Would I be wasting my time answering you if I knew how? Or maybe you could spend a few bucks and invite her to the completely ‘sane’ and ‘civilized’ Hall celebrations. You want a miss and maybe you will.

I hate my room mate. He is so sloppy. What do I do?

– N.A Raaz

The best thing would be to feed him with mess food. It is known to have unknown medication properties. Or send him to one of the institute lectures. Who knows? You might just be lucky!!

How can I be a ten pointer?

-M. A. Goo

To the isoquant P add the Hamiltonian in two dimensions to obtain the neurotic Langrangian raised to the power e and voila!! The cocktail is ready. Ohh didja say somethin about a ten? I din hear nuffink though.

So now you see the wisdom amassed by staying at the place. I hope it will help the new ones grow as stupid as I am.

Rock on,




1. pipe - July 30, 2006

kyon naye bachchon ko abhi se psyche kar rahe ho miyaan? abhi udne do kuch din ki jee nikaali hai and all that…..let them walk themselves on d path of self discovery
vaise tumne bhi yEhi questions puche thee kya? ;)….

2. chachi - July 30, 2006

hehe..u sick moron

3. Vaibhav Vashisht - July 30, 2006

OK dude aap to chaapu ho hi. Doesn’t mean u’ll udaao mazaak of hapless ickle firsties. You know that MTH waala question hurt me deeply? Oh! the agony and injustice of it all. Bachchon if u r reading this don’t be afraid, and for some good advice contact E-305, Hall 5. I’ll tell you how EXACTLY to maaro an A in MTH. OK chalo theek Kothari uncle ne phir ultimate khol diya and is (suspectedly) now trying to extend his fan club further into Y6. Lage raho dude. We can do more with Antaragni cell waala type questions. 😛
Johnny Tent

4. wisemoron - July 30, 2006


Haan dost I asked the same questions. And I pondered over them myself and came up with the best possible answers. Lolz


I can’t agree more. I mean how is it that you get everything so correct about me 😀


Thanks for the complement. By the way you gave your room number wrong. Lemme correct you. It’s D 305. Meanwhile let’s pickle the ickle firsties 😀

5. Your regular reader. ;) - July 31, 2006

Hi Kothari Sahab,

First of all, I should thank you for giving your time for the cause of enlightening the freshers.
Your article started at a good note. But, I guess it turned more sarcastic as if were meant more for us rather than for them. First few answers were good, but later when you started bring their mom in between or the MTH101 answer, for that matter, was not at all appropriate. Or, should I say, revolting. Some of the answers are really silly. Or maybe I am too dumb to comprehend. E.g. “clicking with the slick”, “Hamiltonian in two dimensions to obtain the neurotic Langrangian”. And I never found or heard anyone finding cello tape, stapler pins and polythene in the Mess food. And the way of getting rid of one’s roomy made me really sick. One should not refer to those unfortunate events in such a casual way.

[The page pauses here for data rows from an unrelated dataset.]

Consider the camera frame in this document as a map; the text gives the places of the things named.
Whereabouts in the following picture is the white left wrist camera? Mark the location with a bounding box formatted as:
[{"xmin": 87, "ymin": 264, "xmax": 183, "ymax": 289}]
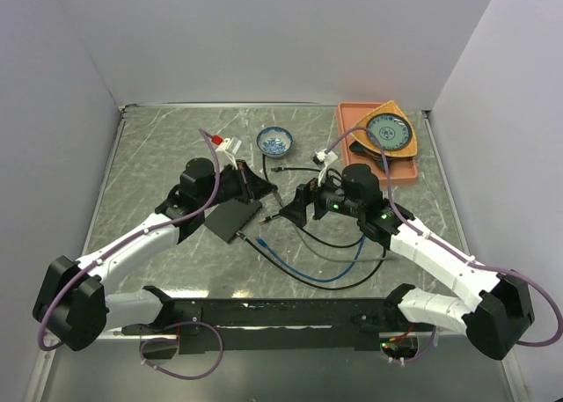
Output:
[{"xmin": 211, "ymin": 135, "xmax": 242, "ymax": 170}]

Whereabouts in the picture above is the dark blue triangular plate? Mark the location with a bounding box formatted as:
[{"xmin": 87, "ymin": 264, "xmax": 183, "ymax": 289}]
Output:
[{"xmin": 347, "ymin": 141, "xmax": 385, "ymax": 172}]

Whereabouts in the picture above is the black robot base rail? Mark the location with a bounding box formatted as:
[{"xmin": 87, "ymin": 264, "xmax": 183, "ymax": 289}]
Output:
[{"xmin": 121, "ymin": 286, "xmax": 432, "ymax": 354}]

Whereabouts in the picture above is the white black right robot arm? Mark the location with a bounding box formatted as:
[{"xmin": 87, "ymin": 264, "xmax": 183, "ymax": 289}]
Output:
[{"xmin": 280, "ymin": 164, "xmax": 534, "ymax": 361}]

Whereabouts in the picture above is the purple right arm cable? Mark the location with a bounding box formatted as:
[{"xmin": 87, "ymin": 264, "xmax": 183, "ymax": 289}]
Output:
[{"xmin": 327, "ymin": 126, "xmax": 563, "ymax": 347}]

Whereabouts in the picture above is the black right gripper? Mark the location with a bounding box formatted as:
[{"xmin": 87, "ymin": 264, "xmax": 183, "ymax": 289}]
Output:
[{"xmin": 279, "ymin": 165, "xmax": 363, "ymax": 228}]

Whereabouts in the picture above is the blue ethernet cable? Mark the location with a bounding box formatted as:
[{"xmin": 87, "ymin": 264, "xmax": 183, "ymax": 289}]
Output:
[{"xmin": 255, "ymin": 238, "xmax": 367, "ymax": 282}]

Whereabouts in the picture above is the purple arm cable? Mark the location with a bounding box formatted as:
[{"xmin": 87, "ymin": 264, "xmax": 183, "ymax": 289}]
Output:
[
  {"xmin": 37, "ymin": 128, "xmax": 221, "ymax": 352},
  {"xmin": 327, "ymin": 126, "xmax": 563, "ymax": 347}
]

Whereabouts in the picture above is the pink plastic tray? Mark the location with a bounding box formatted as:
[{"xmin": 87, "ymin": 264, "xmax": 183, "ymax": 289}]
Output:
[{"xmin": 336, "ymin": 100, "xmax": 418, "ymax": 186}]

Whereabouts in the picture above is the black network switch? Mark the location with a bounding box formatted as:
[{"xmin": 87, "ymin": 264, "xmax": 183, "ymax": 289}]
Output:
[{"xmin": 204, "ymin": 200, "xmax": 262, "ymax": 244}]

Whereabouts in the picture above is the teal round patterned plate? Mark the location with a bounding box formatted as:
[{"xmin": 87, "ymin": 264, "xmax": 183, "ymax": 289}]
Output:
[{"xmin": 367, "ymin": 113, "xmax": 413, "ymax": 150}]

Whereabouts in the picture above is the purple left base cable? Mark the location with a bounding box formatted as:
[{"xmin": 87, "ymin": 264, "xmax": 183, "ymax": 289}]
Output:
[{"xmin": 139, "ymin": 321, "xmax": 223, "ymax": 380}]

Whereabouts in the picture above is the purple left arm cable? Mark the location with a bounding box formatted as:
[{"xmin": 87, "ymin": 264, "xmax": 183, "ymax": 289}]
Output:
[{"xmin": 37, "ymin": 128, "xmax": 221, "ymax": 352}]

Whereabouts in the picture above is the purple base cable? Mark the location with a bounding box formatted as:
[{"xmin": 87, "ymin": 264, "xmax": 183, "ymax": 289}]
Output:
[
  {"xmin": 139, "ymin": 321, "xmax": 223, "ymax": 380},
  {"xmin": 386, "ymin": 320, "xmax": 439, "ymax": 368}
]

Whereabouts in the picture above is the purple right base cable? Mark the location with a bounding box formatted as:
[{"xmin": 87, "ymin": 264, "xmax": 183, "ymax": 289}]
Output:
[{"xmin": 386, "ymin": 320, "xmax": 439, "ymax": 368}]

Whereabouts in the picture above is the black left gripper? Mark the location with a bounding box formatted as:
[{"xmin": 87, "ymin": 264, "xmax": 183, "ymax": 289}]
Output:
[{"xmin": 199, "ymin": 159, "xmax": 277, "ymax": 210}]

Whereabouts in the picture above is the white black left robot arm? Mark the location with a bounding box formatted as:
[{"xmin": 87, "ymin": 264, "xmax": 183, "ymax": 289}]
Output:
[{"xmin": 33, "ymin": 158, "xmax": 277, "ymax": 351}]

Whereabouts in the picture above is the blue white porcelain bowl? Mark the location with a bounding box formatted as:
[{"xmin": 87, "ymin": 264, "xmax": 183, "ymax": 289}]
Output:
[{"xmin": 256, "ymin": 126, "xmax": 294, "ymax": 158}]

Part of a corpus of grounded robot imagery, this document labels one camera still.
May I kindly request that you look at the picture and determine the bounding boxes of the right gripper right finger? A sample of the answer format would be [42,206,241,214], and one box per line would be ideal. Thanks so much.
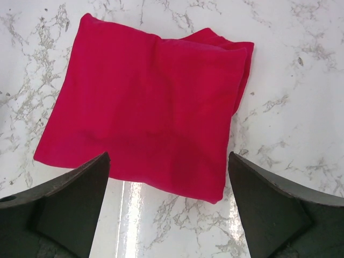
[228,152,343,257]

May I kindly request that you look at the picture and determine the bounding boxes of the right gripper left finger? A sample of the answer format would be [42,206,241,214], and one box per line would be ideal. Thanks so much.
[1,153,110,257]

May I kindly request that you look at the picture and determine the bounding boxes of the magenta t shirt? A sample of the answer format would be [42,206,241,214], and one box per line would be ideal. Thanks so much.
[34,14,254,204]

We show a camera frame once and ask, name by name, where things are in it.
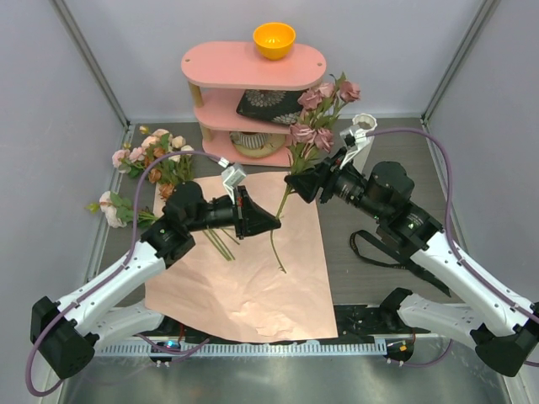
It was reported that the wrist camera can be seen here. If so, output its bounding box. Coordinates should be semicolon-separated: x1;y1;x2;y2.
339;125;373;172
217;157;247;202

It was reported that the pale pink flower stem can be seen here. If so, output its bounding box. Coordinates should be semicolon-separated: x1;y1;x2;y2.
85;191;157;228

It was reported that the aluminium rail frame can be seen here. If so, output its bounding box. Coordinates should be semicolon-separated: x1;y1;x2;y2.
56;302;515;357

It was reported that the black floral square plate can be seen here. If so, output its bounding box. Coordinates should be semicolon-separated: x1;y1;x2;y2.
236;89;304;125

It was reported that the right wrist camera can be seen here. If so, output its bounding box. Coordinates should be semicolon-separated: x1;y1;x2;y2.
339;125;373;172

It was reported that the peach and orange flower bunch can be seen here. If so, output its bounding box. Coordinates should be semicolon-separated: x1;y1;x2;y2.
112;125;194;202

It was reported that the white ribbed ceramic vase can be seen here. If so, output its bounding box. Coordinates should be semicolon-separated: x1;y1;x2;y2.
352;114;377;173

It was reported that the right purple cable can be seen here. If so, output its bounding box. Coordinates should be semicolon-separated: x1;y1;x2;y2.
370;128;531;369

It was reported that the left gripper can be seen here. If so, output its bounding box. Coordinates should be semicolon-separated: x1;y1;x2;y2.
186;185;280;240

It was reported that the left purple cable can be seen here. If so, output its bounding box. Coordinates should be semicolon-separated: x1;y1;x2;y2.
24;151;224;397

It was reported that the mauve pink flower bunch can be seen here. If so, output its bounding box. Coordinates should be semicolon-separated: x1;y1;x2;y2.
269;72;362;274

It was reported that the pink wrapping paper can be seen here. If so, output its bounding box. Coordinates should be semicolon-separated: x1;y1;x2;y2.
145;172;338;343

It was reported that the purple cable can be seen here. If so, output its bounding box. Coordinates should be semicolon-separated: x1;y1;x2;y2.
370;128;531;369
24;151;224;397

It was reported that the orange plastic bowl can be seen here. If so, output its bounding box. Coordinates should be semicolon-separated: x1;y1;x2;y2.
253;22;296;61

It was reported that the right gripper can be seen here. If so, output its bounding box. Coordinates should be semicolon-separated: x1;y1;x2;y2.
285;146;387;221

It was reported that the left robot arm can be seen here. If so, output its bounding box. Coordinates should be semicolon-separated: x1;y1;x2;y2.
30;181;281;380

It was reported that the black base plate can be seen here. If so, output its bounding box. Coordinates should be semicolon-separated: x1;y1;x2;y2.
151;305;428;344

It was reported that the black ribbon with gold text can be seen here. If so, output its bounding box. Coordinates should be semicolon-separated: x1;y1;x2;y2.
349;230;451;297

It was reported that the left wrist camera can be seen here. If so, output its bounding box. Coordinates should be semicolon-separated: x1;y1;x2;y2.
217;157;247;202

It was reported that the pink three-tier shelf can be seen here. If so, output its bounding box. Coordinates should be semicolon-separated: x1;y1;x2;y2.
181;41;326;167

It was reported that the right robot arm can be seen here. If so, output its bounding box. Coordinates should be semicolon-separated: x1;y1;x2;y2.
285;157;538;377

Hope you don’t take my comments as personal and act accordingly.
And, I would like to suggest that it would look more interesting if you write them in more simpler language.


6. wisemoron - July 31, 2006

@Regular reader

Namaskar. Prabhu none of the anwers are meant to be serious and none of them give anything worth following. Ofcourse this is a sick idea for a joke. As far as finding stapler pins, cellotape and polythene is concerned, two years of ‘jhelo’ Hall 2 mess tells me that this certainly is true. I didn’t write the ‘clicking with a slick’ thing. I suggest you contact Mr. Shashank Teotia for it. He was the English editor of Volume 1 Number 1 of editor from which the first five have been taken. However I respect thy opinion and if you read them now, they have been retouched. Thank you very much for reading. More’s coming in a few days.

silly rhymes,

7. Johnny Tent - July 31, 2006

Oh maan!!!

@Regular Reader
Unlike ‘Kothari sahab’ I DO NOT respect your opinion and shall take the pleasure of calling you a hopeless pea brain. If people can’t learn to take jokes lightly, then they ought to be hung by the hair of their nose.
And yes, maybe you really are too dumb to comprehend.

@Kothari Sahab
1. I know you are grateful for what I’ve written above.
2. Thanks for eminding me what my room no. is.